Thursday, December 5, 2013

Thanksgiving Feast: Mean Girls Edition

Jack's preschool had a Thanksgiving Feast scheduled for last Tuesday, but their power was out and school was cancelled.  I was so excited about it because Jesse was going to go with us.  It was rescheduled for today and proved to be a rather bizarre experience. 

For starters, I should mention that if a teacher is unavailable to escort Jackson into the building each morning, I ask a mom to hang out by the van for a few minutes while I walk Jackson to his class.  This past Tuesday, I left the van doors open and asked a random mom to stay by the van while I ran Jack into the school.  When I got back two minutes later, she was sitting in my van crying.  She just kept saying what beautiful children I had and how blessed I was.  The same mom approached me today to see if I needed any help.  I said no.  She then said, "I bet you always say no just to be polite.  I'll help anyway."  Clearly she does not know me in the slightest.  I hate help and if I say no, I mean no!  She proceeded to watch me take James and Amelia out and put their carseats in the double-snap-n-go.  She then asked if she could carry Maddie's carseat for me.  I told her I always wear Maddie when I'm by myself.  She watched me put the Ergo on and place Maddie inside.  Then she said, "I guess you really didn't need my help after all."  Of course I wasn't angry at her genuinely kind gesture, but it was unusual.

Once inside the gymnasium, I somehow became a part of real world Mean Girls.  I strolled by a table and asked the ladies if the seats were taken.  They deliberately looked up at me, ignored me, then returned to their conversation.  I said, "I guess so" and walked around to another table.  As I passed by, one of the ladies said, "That's the triplet mom.  Can you imagine?  I would just die."

I didn't bother asking and just sat down at the next table that had two available seats.  (Mind you, I'm maneuvering the double stroller around a crowded gym.  I clearly don't blend in with other moms.) The ladies nodded at me but did not include me in their conversation.  No big deal.  I wasn't there to make small talk.  All of a sudden one of the moms said, "Oh you know what?  We forgot to save seats for our kids.  I guess the last person who sat down is going to have to move." Then they all turned and looked at me.  Seriously, when did I become a leper?

The table I ended up at was with this strange woman who didn't speak and brought her own lunchbox to the Thanksgiving Feast.  I'm pretty sure it was the outcast table.  The classes started walking in and the children lined up in front of the tables to sing two songs.  The pastor introduced them and the music began playing.  I quickly asked a teacher, "Where are the two's?"  She realized the two year old class was missing, whispered to the pastor, and stalled the performance.  It's a pretty small preschool; how do you not notice an entire class is missing? 

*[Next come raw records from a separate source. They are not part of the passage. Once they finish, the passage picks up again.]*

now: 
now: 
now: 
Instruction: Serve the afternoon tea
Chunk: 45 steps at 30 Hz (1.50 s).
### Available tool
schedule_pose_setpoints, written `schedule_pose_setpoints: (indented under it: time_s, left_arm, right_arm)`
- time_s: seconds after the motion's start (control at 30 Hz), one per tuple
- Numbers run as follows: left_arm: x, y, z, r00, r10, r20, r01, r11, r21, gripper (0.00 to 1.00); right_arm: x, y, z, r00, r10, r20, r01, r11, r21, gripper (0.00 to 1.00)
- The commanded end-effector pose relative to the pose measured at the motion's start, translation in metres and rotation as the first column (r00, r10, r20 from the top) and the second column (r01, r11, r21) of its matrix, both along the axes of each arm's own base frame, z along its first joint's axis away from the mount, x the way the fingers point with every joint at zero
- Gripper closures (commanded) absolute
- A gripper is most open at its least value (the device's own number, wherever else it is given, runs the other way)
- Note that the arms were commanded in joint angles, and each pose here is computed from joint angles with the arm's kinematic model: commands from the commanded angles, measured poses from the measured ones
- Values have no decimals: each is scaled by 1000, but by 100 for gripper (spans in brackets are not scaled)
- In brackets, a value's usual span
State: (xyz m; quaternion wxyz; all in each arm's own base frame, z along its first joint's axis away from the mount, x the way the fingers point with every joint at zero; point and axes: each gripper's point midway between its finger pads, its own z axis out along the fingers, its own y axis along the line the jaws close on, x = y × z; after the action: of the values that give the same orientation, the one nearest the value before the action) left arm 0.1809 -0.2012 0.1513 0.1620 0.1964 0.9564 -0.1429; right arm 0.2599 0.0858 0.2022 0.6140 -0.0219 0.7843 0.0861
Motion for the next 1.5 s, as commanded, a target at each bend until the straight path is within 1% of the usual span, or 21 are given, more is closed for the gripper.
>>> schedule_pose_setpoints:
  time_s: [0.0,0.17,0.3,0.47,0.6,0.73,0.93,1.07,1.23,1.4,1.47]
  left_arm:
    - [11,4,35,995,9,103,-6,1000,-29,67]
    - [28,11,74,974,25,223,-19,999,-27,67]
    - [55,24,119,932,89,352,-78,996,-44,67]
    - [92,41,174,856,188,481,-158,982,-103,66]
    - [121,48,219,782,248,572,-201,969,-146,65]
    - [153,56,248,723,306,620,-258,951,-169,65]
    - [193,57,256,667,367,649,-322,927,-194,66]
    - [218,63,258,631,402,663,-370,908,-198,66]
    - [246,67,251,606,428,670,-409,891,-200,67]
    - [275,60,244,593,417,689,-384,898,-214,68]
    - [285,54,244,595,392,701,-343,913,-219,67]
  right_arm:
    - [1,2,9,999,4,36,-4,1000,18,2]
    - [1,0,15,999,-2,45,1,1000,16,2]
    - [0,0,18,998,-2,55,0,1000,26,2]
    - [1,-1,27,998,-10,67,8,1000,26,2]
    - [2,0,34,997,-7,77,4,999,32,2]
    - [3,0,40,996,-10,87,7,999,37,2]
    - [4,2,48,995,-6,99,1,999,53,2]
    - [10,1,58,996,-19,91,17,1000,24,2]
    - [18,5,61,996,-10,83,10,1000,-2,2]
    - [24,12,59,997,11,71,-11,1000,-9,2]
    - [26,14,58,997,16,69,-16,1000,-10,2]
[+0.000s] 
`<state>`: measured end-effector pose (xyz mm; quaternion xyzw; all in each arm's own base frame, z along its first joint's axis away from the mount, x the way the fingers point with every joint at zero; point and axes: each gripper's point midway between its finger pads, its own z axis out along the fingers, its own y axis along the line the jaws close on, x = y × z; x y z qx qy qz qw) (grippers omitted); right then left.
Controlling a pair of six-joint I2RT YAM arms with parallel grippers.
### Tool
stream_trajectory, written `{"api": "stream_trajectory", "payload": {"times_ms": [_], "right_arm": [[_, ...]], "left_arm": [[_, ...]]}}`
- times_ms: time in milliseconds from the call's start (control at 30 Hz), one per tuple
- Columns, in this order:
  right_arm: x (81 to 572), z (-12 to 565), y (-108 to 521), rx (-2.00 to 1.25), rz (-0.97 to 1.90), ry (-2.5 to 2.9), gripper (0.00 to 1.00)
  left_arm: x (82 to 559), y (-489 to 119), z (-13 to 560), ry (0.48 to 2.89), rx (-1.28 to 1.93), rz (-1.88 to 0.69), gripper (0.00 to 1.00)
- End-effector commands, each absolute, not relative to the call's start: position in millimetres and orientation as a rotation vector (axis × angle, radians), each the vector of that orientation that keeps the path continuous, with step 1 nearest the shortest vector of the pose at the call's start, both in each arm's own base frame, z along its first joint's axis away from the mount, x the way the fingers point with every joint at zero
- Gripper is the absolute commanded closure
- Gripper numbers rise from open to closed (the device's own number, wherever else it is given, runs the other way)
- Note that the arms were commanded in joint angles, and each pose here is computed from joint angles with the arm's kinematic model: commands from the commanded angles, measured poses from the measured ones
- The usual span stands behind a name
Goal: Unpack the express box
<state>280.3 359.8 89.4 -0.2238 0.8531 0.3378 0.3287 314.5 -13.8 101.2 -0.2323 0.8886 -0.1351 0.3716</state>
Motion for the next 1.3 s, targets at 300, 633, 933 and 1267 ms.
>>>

Jackson was adorable.  He was one of the only kids in his class that followed along and actually did the motions with the songs.  Here's a snippet of their performance: 

As soon as the kids finished, they all chaotically ran to their parents.  It was so disorganized and Jackson looked a bit flustered because he didn't immediately see me.  The meal itself was confusing because some tables were served by teachers but at other tables, people had to get their own food and drinks.  Our "feast" included chicken nuggets, applesauce, canned carrots, and stuffing.  (FYI, the parents were required to bring the items.  We brought 100 chicken nuggets.) 

Again, there was no structure or program.  Once kids finished eating, many of them just ran around the gymnasium.  As in literally, ran, collided, wrestled, etc.  Of course, Jackson was only interested in getting a cookie.  I was only interested in calming an overly-tired Amelia.  I don't know if there was anything else planned or not, but we left soon after eating.

Despite the catty women and disorganization, the smile on Jackson's face was beyond worth seeing. 


  1. Oh my gosh....nasty, nasty ladies. I'm sorry they were not so nice, and I'm glad I wasn't there ;)

  2. They asked you to move?? Dear goodness, you have got to be freakin' kidding me. Classy, classy folks around those parts. I'm sorry. Clearly, they suck. Jack, however, is fantastic.

  3. HAHA! The prove you're not a robot word was, "pretense."